A postmarketing surveillance study evaluated the efficacy and tolerability of acarbose as monotherapy and as added-on therapy in 10,269 patients (9440 with NIDDM, 829 with IDDM). Previous treatment with diet alone (30%), a sul-phonylurea (58%), insulin (8%) or both (4%) was continued during acarbose treatment, which was given in a dosage ofup to 300 mg/day over a three-month period. PPG and FPG were reduced, on average, by 3.3 and 2.8 mmol/L, respectively. HbA1c values fell by 1.5%. These results were not influenced by the antidiabetic medication taken concomitantly.
PLACE IN THERAPY OF ACARBOSE FOR NIDDM
To assess the role of acarbose in the management of NIDDM it is necessary to review briefly the current treatment goals, therapeutic alternatives and their clinical use.
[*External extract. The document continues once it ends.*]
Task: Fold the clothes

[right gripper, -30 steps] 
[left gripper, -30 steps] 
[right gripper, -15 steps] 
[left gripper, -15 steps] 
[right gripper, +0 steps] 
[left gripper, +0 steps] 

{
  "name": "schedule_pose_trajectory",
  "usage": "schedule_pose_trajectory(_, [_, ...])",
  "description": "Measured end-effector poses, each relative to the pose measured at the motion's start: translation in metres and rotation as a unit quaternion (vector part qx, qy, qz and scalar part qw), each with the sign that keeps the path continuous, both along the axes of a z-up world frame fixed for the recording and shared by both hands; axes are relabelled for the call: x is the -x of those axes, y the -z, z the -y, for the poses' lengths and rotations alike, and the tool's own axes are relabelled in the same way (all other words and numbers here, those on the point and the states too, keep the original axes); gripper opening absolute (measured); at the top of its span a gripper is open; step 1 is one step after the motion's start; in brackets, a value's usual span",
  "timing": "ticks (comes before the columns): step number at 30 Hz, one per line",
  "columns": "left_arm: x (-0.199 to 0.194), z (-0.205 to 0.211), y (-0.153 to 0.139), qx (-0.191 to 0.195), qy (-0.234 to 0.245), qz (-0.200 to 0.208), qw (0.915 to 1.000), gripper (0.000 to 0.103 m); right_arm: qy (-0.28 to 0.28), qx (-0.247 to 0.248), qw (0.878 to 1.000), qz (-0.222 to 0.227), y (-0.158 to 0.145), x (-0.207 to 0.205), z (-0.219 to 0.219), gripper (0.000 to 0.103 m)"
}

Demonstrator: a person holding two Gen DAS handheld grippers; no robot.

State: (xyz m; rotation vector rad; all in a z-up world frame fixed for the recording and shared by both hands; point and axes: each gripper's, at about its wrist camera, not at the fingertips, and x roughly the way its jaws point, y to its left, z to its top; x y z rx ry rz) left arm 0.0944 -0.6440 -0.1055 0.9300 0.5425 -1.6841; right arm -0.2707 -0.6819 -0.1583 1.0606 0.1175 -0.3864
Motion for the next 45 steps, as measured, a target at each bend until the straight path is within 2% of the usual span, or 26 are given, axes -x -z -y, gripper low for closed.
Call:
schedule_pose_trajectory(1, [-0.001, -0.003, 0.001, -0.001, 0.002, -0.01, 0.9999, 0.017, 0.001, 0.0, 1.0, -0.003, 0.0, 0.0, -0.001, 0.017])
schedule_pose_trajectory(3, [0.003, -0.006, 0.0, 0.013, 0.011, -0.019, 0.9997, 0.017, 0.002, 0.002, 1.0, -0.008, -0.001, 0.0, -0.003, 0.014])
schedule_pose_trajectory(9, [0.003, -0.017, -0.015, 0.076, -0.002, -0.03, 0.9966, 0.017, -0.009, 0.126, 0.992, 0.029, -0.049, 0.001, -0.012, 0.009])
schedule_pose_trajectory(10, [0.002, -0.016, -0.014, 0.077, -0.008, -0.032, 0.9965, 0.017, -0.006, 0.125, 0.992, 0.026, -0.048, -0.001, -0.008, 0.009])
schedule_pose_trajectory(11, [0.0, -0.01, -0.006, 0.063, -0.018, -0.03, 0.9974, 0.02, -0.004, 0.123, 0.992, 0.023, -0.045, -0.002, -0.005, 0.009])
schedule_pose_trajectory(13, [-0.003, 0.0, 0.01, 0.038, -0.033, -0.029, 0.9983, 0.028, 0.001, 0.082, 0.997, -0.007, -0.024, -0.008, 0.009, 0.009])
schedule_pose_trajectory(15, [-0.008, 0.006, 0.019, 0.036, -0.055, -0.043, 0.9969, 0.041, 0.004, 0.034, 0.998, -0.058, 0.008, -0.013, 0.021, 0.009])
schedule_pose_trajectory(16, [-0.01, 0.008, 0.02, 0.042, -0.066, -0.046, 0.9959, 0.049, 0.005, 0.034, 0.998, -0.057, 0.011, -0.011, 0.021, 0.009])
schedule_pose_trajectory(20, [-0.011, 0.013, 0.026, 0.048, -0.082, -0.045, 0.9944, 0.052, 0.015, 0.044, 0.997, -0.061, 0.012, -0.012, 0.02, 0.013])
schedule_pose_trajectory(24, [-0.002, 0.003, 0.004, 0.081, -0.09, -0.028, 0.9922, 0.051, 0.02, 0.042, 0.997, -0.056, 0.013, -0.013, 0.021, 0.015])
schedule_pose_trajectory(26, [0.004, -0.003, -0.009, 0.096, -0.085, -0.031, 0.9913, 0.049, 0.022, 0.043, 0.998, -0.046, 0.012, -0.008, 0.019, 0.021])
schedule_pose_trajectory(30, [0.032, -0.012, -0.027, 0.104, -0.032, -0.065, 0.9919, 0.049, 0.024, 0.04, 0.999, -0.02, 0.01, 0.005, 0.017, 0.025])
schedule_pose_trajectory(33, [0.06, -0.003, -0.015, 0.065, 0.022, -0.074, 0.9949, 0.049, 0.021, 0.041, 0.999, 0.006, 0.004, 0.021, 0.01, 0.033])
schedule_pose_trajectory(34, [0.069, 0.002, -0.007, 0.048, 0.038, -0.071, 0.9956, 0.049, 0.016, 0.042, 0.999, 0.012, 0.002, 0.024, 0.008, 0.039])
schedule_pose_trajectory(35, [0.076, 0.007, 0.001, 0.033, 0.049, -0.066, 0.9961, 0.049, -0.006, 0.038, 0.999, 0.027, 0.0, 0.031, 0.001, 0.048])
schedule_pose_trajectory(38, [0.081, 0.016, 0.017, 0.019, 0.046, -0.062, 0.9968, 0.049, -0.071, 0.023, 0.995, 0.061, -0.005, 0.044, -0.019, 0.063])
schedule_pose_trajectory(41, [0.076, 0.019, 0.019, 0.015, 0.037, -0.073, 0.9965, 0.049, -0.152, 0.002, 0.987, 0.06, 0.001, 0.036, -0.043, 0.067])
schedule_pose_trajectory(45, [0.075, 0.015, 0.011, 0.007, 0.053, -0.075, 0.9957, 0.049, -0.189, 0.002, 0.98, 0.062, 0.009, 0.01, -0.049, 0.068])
Tight control of blood glucose in the NIDDM population has generally not been aggressively pursued. It is estimated that the average HbA1c value among NIDDM patients is between 9% and 10%. The Canadian and American Diabetes Associations now recommend the attainment of blood glucose levels as near to normal as can be safely achieved without inducing hypoglycemia. Table 7 lists current targets for glycemic control. These recommendations are based on the results of the Diabetes Control and Complications Trial, which proved that reduction in the average HbA1c value from 9% to 7% in IDDM using intensive insulin treatment reduced the risk of development and progression of long term complications (retinopathy, nephropathy, neuropathy) by 35% to 75%. Although the exact benefits and risks of a similarly aggressive management approach in NIDDM have not yet been determined, it is widely accepted that the level of glycemic control currently prevalent among NIDDM patients is inadequate. Accordingly, the American Diabetes Association has advised that more attention be paid to control of blood glucose levels in NIDDM. Further support for the need for tighter glycemic control is provided by a recent epidemiological study that demonstrated a linear association between glycemic control and the risk of coronary heart disease in middle-aged and elderly NIDDM patients. As well, observations from Klein and colleagues over a 10-year period indicate that the course and prevalence of microvascular complications in IDDM and NIDDM are similar and strongly correlate with the degree ofglycemic control. You can finally shop for your efficient allergy relief with the best online pharmacy there could be, getting all the bonuses and special offers that every customer enjoys because of how moneysaving and secure it all can be.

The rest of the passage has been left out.